Exercise =>
Where a line of the listing below includes the word "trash", reproduce that line.
==*==
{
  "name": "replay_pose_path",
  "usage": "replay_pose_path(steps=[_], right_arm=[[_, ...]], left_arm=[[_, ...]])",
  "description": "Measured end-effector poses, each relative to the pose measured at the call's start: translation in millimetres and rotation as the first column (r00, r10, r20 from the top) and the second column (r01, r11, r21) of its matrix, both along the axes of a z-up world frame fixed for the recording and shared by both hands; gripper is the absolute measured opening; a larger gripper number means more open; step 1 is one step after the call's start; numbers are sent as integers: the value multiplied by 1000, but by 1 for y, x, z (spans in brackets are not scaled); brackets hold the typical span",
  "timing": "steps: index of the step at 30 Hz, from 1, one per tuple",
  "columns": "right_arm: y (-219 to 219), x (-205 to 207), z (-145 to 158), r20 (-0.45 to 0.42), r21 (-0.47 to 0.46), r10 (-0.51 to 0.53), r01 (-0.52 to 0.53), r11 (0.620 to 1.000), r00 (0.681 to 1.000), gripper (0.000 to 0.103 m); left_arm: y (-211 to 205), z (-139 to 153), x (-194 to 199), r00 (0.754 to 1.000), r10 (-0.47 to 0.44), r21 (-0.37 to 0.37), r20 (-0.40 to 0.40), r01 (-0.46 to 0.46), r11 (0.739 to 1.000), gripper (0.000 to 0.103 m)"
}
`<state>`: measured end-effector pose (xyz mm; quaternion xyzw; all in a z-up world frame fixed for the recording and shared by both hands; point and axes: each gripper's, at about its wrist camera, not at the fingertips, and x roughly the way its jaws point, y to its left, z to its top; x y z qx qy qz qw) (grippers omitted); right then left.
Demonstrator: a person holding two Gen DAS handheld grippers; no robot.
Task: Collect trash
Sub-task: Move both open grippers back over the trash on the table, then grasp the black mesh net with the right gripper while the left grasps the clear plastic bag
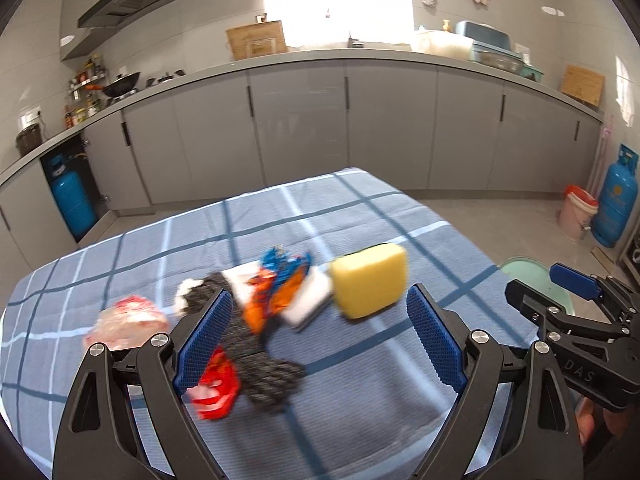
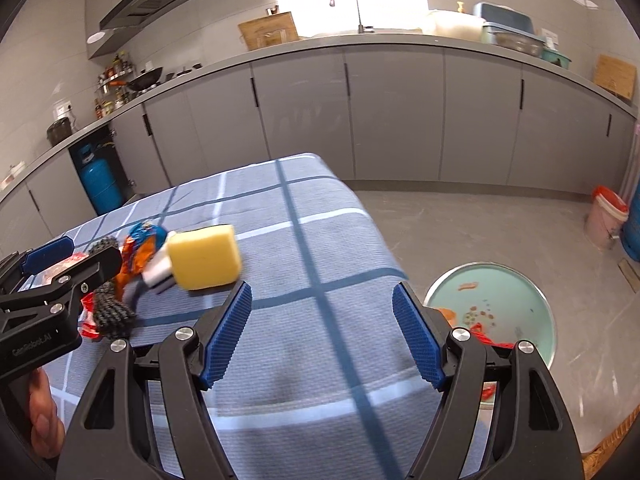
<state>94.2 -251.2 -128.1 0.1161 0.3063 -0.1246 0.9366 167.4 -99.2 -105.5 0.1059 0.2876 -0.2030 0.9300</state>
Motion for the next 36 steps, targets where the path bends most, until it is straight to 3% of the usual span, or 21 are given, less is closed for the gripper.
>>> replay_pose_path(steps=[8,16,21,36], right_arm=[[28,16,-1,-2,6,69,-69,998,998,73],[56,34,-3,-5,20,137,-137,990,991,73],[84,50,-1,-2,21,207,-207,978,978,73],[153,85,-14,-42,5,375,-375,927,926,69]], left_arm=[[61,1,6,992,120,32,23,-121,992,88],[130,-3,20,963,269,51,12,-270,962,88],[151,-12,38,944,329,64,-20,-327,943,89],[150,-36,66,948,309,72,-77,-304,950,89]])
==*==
Finished task =>
Task: Collect trash
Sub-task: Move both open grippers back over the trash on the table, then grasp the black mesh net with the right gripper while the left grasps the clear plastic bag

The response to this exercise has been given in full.